她说话,语气还是那么清脆热情,“扎西和普布怎么样啦?还有丹巴,你们大家都还好吗?”
“很好,”达瓦认真地一个个回答。
“普布也得到了推荐,在西藏的大学念书,扎西现在当工人了,干得很好,大家都羡慕他。”
“丹巴现在负责好大一片草莓田。”
说到这里,他语气高兴了一点。
“我们现在种了好多草莓葡萄!结好多果子!够大家吃,还能卖到山南日喀则——但他们不怎么买,因为他们也种了。”
祝余顿时高兴起来。
“真的吗?这几年有没有什么病虫害?”
达瓦摇头,又点头:“有一点,但农科院的专家帮我们解决了,我也学会怎么办了!”
语气扬起来,又降下去。
他看着祝余,一双眼睛像清澈的小狗,怕她生气似的,小声说:“但我这回学的是畜牧系。
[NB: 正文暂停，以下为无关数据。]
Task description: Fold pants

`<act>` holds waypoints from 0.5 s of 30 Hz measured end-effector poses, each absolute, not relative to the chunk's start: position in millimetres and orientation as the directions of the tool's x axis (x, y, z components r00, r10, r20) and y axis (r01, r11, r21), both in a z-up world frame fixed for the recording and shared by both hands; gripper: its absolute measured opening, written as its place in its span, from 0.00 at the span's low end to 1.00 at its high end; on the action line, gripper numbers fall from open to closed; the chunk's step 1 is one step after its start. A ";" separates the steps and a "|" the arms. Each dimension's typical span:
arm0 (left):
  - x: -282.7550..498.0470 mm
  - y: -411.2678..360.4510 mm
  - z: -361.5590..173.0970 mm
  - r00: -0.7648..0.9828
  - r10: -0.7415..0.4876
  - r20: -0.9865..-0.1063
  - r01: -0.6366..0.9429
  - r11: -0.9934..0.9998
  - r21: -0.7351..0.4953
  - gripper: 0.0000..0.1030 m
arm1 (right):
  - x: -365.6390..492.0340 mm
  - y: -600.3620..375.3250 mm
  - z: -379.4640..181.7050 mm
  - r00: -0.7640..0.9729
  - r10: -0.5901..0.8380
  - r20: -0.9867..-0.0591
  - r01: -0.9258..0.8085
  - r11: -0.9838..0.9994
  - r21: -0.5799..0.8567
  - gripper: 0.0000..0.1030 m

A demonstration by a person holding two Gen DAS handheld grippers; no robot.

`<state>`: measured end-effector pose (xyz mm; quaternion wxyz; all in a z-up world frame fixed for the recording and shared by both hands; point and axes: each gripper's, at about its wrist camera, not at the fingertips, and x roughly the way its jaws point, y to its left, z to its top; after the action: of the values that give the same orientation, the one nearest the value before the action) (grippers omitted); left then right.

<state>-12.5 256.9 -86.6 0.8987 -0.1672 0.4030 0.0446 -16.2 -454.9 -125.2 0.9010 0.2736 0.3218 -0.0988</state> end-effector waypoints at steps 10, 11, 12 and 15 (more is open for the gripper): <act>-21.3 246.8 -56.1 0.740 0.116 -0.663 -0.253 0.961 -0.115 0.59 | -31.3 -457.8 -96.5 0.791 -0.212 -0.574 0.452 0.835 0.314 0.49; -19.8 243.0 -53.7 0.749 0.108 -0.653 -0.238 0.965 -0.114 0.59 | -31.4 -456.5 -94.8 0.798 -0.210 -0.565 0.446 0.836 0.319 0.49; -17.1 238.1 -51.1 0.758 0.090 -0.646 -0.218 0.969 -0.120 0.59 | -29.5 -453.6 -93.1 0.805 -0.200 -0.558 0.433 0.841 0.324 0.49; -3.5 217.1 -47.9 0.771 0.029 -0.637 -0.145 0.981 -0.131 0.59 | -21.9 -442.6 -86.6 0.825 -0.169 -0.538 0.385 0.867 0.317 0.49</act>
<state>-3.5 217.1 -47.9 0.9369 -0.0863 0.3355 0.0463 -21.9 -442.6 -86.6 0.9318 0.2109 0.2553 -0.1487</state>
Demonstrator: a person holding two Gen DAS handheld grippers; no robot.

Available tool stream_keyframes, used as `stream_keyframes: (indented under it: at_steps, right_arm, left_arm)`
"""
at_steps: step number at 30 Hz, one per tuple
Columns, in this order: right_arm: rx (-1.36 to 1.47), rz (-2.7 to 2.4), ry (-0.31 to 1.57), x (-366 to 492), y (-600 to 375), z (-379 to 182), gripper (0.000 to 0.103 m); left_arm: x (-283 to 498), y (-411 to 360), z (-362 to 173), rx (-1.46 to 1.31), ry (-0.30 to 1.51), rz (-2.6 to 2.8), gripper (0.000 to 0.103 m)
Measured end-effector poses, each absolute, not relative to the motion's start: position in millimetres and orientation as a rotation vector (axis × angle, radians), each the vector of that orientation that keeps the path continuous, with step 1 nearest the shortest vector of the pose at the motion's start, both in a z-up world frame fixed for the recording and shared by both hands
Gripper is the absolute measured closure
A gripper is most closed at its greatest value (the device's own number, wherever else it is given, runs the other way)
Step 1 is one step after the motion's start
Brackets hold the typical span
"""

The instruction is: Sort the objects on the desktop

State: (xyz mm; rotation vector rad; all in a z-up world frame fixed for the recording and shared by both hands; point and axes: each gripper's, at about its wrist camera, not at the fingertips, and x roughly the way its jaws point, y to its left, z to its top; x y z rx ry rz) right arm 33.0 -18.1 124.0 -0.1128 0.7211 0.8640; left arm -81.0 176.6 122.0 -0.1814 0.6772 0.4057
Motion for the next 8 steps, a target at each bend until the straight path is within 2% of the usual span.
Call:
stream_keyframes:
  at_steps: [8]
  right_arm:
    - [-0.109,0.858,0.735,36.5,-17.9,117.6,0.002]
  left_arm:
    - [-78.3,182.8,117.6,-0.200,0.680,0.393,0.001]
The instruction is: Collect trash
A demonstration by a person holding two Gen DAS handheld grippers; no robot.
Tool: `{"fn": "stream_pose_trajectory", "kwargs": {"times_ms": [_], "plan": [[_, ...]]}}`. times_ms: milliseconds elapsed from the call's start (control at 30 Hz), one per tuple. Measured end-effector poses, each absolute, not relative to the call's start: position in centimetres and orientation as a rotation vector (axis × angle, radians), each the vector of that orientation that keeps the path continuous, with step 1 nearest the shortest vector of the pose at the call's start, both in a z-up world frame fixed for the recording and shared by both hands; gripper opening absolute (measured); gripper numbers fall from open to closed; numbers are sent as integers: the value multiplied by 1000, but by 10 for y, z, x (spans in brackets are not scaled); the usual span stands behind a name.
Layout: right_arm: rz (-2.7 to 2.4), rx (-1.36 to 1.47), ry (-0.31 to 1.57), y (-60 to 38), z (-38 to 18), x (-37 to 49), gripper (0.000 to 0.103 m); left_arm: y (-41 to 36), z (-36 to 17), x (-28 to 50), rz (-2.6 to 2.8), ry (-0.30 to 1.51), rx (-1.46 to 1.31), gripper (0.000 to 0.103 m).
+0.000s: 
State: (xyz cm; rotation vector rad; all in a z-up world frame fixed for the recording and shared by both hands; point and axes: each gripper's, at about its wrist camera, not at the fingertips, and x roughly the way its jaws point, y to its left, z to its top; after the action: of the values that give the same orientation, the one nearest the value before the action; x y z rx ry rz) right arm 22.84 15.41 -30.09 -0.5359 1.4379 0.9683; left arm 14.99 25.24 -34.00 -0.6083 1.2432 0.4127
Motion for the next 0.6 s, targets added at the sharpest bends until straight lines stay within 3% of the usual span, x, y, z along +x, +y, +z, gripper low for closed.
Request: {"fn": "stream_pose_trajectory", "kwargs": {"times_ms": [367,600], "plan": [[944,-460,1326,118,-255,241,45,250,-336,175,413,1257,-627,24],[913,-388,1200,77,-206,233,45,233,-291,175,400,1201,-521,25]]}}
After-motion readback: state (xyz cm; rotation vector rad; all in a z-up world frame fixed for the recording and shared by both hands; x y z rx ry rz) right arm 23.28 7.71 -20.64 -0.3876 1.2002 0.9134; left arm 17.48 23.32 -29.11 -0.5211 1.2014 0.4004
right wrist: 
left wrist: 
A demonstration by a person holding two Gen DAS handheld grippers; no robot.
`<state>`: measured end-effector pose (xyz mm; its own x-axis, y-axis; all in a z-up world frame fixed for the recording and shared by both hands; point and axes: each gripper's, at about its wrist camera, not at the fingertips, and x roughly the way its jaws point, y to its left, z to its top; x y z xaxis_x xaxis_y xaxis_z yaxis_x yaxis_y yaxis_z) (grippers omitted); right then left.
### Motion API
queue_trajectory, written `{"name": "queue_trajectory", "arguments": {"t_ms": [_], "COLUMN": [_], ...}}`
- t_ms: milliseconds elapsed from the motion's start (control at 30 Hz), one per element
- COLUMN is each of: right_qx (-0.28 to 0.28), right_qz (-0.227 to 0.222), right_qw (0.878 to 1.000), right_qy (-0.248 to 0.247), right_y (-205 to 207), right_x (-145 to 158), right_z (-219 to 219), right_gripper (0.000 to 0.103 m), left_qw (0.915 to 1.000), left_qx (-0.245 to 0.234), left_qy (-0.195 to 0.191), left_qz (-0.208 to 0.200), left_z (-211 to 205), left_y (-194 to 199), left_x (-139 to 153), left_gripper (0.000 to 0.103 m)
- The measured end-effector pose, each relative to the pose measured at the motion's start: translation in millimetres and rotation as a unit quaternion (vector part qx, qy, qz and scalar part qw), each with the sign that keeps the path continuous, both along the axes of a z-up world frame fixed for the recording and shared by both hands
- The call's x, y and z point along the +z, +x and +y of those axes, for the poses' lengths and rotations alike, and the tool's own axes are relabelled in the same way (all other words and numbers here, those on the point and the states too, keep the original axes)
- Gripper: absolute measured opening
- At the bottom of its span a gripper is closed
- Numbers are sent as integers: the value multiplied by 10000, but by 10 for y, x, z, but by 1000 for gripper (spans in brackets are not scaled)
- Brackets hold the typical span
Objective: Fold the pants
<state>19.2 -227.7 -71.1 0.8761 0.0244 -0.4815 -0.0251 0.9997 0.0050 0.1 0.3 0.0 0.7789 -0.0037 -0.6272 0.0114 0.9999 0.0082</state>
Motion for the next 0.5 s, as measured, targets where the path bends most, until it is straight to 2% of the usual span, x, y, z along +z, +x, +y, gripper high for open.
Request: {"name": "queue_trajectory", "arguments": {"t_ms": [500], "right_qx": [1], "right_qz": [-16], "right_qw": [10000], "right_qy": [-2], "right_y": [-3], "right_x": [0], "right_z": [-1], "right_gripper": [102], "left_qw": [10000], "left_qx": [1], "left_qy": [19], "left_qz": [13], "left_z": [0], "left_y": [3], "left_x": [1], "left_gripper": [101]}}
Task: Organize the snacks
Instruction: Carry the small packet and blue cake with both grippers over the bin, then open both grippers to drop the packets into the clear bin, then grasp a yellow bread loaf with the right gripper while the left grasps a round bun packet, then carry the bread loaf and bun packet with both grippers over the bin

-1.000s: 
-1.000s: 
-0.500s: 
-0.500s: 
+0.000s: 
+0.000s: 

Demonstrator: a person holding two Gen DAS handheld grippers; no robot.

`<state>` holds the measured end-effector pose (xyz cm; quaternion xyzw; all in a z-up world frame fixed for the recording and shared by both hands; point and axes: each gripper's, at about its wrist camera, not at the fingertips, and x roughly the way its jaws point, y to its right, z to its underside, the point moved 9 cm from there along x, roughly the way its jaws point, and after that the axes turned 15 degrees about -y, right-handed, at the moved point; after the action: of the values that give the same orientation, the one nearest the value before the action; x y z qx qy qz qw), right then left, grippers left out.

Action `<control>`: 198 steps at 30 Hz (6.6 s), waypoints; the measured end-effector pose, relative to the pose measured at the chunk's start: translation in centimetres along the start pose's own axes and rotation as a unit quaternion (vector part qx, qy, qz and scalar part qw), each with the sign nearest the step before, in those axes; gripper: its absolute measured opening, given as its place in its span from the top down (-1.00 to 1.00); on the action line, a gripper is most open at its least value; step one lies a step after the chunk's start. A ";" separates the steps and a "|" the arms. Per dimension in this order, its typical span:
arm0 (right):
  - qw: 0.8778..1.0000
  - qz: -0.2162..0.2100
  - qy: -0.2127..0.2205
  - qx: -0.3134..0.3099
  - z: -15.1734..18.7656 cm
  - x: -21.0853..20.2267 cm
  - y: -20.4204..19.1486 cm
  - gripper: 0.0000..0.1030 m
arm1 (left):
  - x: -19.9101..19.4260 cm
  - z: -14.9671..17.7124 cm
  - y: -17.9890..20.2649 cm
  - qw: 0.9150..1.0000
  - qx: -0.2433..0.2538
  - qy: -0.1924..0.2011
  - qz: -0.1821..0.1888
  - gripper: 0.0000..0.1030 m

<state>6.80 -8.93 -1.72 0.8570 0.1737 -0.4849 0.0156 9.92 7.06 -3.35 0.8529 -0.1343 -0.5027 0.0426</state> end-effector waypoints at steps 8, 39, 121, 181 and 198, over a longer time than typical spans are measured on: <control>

”
祝余不意外。
“你学畜牧系也很好呀,对口,我们以前的畜牧系都不会教养牦牛和草原牲畜呢,等你学会了,你以后就是第一人!”
达瓦说:“但你教我的是种果子。”
“一样一样,”祝余摆着手,“农牧不分家嘛,种果子和养牛是一样的!”
达瓦这才点头:“我记得你说要多念书。”
祝余感动了。
多好的年轻人!多么进取!
她顿时鼓励起达瓦平措以后要继续学习,还给他推荐了几本书,都是当年室友袁可可读畜牧系时老师推荐的,达瓦平措认真听着,从衬衣口袋里掏出个自己钉的小本本,记下来。
“是这几个字吗?”他写完给祝余看。
祝余看了一眼,“这个字儿错了,”她拿过笔划了一下,在旁边写下正确的字。
旁边的宋扶疏:我呢?
我一个大活人站在这里,是不存在吗?
好在祝余还记得他是个爱吃醋的宋宋,拉拉他胳膊,笑嘻嘻说:“农机大是我的母校呢,你好好学习,会学到很多有用的东西的。”
达瓦平措说:“老师夸我,努力。”
又说:“但我有点笨。”
祝余不乐意听。
“哪儿笨了?你学汉语这么快呢,你很聪明!”然后又说:“你到时候多去图书馆,我们图书馆里好多好书,你肯定能学得很好!
达瓦用力点头:“我会努力的。”
宋扶疏插进来一句:“公交车要来了。”
祝余回头一看,赶紧催他们快走几步,到底是赶上了晃晃悠悠的公交车。